General Instructions

Each lab in this course will have multiple components. First, there will a piece like the document below, which includes instructions, tutorials, and problems to be addressed in your write-up. Any part of the document below marked with a star, \(\star\), is a problem for your write-up. Second, there will be an R script where you will do all of the computations required for the lab. And third, you will complete a write-up to be turned in the Friday that you did your lab.

Your lab write-up should be typed in RMarkdown. All of your computational work will be done in RStudio Cloud, and both your lab write-up and your R script will be considered when grading your work.

Lab Overview

In this lab, we want to visualize how estimators behave as the sample size increases, particularly in relation to bias and consistency.

Simulating Bias of Estimators

Suppose, for example, we want to understand how the sample mean changes with sample size.
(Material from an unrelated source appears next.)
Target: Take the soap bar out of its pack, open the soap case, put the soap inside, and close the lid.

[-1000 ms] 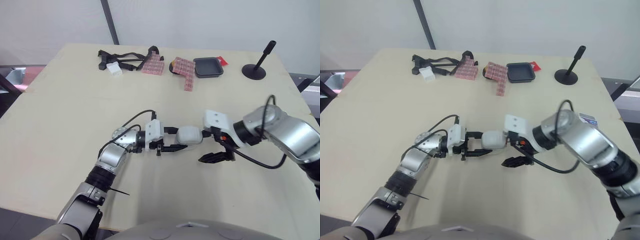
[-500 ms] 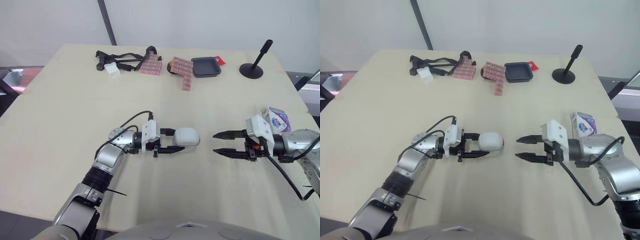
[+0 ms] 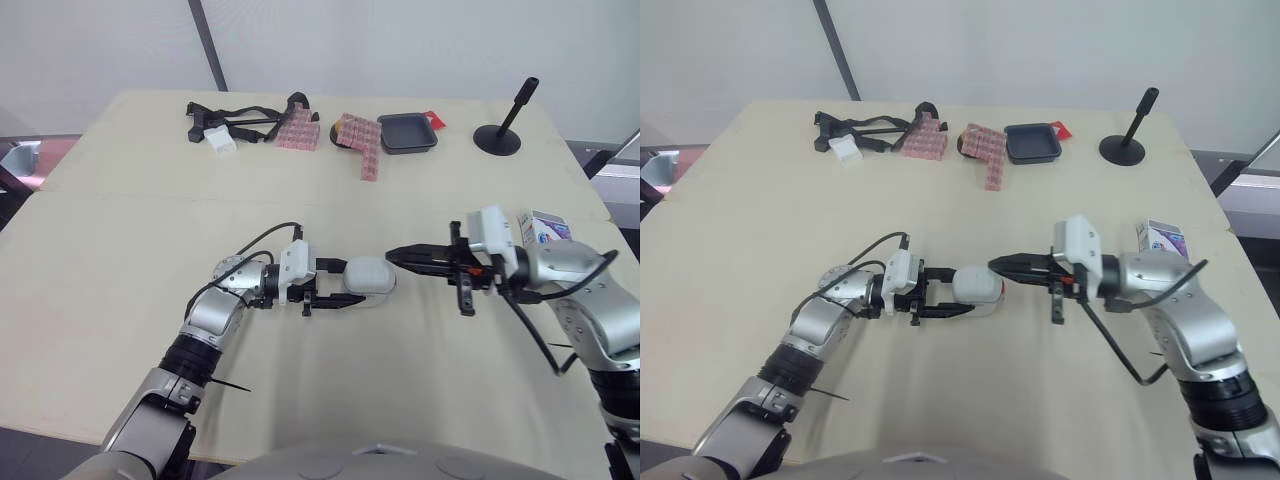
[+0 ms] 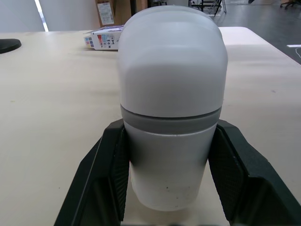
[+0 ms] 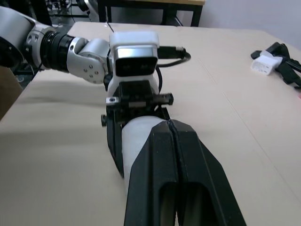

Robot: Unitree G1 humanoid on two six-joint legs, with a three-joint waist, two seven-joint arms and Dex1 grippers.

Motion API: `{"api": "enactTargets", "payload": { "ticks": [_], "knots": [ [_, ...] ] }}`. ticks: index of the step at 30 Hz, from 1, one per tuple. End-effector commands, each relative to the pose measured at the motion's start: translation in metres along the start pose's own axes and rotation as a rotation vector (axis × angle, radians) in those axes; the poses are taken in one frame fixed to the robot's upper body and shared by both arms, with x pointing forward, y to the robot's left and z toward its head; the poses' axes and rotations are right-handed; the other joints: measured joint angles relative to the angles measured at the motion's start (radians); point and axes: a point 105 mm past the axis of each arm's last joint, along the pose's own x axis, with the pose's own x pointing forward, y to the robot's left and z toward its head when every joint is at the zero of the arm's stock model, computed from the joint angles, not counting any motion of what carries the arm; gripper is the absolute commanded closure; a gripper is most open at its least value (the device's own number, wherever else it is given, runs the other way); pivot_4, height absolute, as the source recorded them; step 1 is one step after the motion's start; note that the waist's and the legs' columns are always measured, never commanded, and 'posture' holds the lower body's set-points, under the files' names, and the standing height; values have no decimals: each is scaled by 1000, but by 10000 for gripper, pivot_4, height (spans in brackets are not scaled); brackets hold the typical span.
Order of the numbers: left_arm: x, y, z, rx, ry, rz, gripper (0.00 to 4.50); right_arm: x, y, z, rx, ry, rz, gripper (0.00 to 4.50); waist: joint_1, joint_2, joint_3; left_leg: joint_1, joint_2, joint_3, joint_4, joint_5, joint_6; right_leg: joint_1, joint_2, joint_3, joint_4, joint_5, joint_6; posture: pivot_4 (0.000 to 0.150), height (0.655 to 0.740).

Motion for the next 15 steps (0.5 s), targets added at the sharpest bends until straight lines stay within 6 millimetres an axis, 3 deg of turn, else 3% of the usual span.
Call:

We want a vector of values of the sample mean from \(n=1\) to some large value of \(n\). We can accomplish this through the use of the cumulative family of functions in R. Consider the example below.

data <- 6:10
data

## [1]  6  7  8  9 10

The first thing we want is a vector whose entries are the cumulative sums of the elements in our data vector. We can do this with the cumsum function.

cumsum(data)

## [1]  6 13 21 30 40

Notice that the first entry in this vector is 6, the second is \(6+7\), the third is \(6+7+8\), and so on. To get the mean, we need to divide the entries by 1, 2, 3, etc., respectively. We can do this by dividing the vector by a vector of sample sizes.
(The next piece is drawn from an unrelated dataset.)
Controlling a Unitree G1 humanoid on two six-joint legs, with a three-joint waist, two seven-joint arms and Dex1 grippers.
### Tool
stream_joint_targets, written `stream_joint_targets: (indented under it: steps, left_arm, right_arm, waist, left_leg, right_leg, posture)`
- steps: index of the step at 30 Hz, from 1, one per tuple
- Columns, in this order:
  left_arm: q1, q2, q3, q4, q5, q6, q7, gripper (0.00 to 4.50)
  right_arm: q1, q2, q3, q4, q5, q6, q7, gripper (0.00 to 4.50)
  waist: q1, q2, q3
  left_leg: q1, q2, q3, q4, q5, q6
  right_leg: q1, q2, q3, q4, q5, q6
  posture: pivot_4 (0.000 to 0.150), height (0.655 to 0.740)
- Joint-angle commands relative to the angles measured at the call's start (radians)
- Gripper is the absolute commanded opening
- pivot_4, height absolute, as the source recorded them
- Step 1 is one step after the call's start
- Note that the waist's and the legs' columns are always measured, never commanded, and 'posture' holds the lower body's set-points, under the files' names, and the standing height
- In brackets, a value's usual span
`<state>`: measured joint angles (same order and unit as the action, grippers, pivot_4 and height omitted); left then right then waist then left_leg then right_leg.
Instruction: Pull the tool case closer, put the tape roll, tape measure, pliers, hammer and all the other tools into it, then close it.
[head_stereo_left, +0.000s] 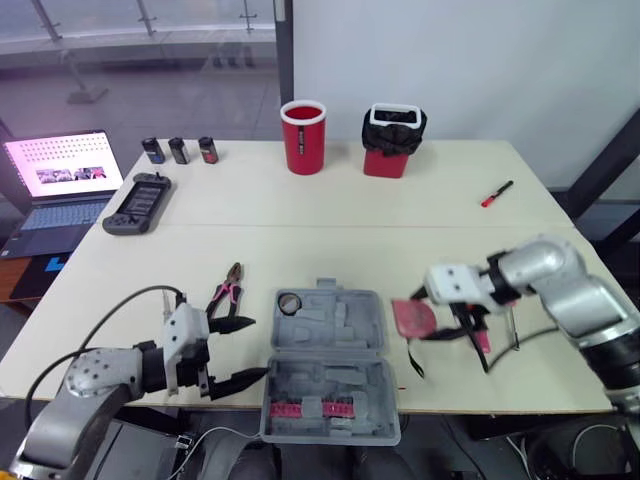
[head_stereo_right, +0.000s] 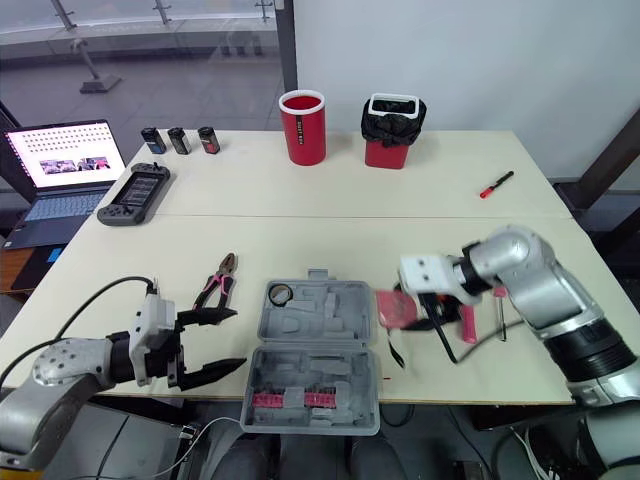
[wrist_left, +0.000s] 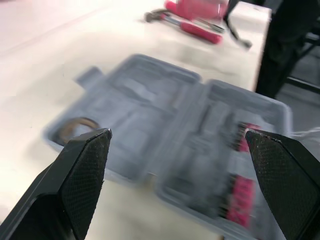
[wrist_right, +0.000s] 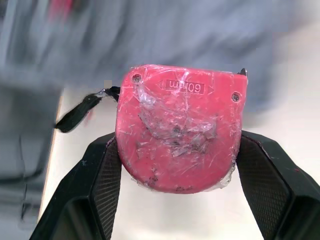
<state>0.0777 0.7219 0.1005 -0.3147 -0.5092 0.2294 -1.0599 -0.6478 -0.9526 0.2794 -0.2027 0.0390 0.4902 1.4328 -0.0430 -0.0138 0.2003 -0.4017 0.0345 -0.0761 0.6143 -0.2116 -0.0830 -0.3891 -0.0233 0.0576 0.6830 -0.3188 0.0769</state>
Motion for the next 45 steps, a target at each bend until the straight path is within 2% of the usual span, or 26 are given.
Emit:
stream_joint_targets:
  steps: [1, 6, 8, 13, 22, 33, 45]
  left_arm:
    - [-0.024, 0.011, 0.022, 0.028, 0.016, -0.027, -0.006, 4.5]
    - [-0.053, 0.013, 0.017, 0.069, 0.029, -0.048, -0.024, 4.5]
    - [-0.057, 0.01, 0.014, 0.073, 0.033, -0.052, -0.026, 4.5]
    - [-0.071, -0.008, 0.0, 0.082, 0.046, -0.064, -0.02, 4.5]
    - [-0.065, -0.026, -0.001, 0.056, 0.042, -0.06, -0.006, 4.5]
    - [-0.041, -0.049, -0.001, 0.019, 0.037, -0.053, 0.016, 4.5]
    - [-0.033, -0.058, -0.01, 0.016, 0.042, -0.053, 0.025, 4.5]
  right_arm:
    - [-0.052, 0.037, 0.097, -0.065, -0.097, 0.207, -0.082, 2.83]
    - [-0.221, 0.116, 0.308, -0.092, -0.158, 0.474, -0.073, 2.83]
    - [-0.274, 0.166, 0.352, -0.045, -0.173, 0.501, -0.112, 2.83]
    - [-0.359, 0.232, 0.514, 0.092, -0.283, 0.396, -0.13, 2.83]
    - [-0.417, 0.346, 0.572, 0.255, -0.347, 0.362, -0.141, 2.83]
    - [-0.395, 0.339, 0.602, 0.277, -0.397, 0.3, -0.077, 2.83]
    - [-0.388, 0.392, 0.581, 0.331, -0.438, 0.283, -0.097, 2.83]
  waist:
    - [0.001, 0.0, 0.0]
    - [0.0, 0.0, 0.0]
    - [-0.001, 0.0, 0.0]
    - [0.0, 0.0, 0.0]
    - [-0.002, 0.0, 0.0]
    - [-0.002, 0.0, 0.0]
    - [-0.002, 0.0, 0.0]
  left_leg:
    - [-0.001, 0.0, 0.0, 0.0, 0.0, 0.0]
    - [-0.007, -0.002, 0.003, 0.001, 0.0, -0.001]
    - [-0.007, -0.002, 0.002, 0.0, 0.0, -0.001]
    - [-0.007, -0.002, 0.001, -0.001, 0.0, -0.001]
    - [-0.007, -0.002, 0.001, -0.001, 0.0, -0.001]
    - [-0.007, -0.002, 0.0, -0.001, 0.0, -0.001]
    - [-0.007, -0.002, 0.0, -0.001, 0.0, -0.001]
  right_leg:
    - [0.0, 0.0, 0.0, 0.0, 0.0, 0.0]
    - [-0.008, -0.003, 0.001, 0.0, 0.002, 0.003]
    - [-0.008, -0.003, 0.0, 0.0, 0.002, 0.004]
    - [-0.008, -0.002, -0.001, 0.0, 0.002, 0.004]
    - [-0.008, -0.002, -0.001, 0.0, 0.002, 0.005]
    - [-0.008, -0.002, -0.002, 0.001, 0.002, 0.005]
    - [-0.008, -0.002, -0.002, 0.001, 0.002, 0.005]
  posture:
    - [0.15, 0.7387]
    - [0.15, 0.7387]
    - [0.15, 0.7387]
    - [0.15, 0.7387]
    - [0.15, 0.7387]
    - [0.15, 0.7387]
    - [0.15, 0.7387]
cumsum(data) / 1:length(data)

## [1] 6.0 6.5 7.0 7.5 8.0

Let’s extend this idea to a much larger example. We will consider \(Y\sim Exp(\theta)\), and use the sample mean as our estimator.

set.seed(1860)

n <- 10000
theta <- 5

sample <- rexp(n, rate = 1 / theta)

sample.means <- cumsum(sample) / 1:n

Once we have the vector of sample means from \(n=1\) through \(n=10000\), we can compute the bias of each and then plot the results.

bias <- sample.means - theta

ggplot(data.frame(n = 1:n, bias = bias), aes(x = n, y = bias)) +
        geom_hline(yintercept = 0, color = "red") +
        geom_line() +
        labs(x = "Number of Sample Points (n)",
             y = "Empirical Bias")

You will now run the same type of analysis of bias with different estimators. Consider a random variable \(Y\sim Unif(0,\theta)\). We consider the estimators \(\frac{n+1}{n}\cdot Y_{(n)}\) and \((n+1)\cdot Y_{(1)}\) for \(\theta\).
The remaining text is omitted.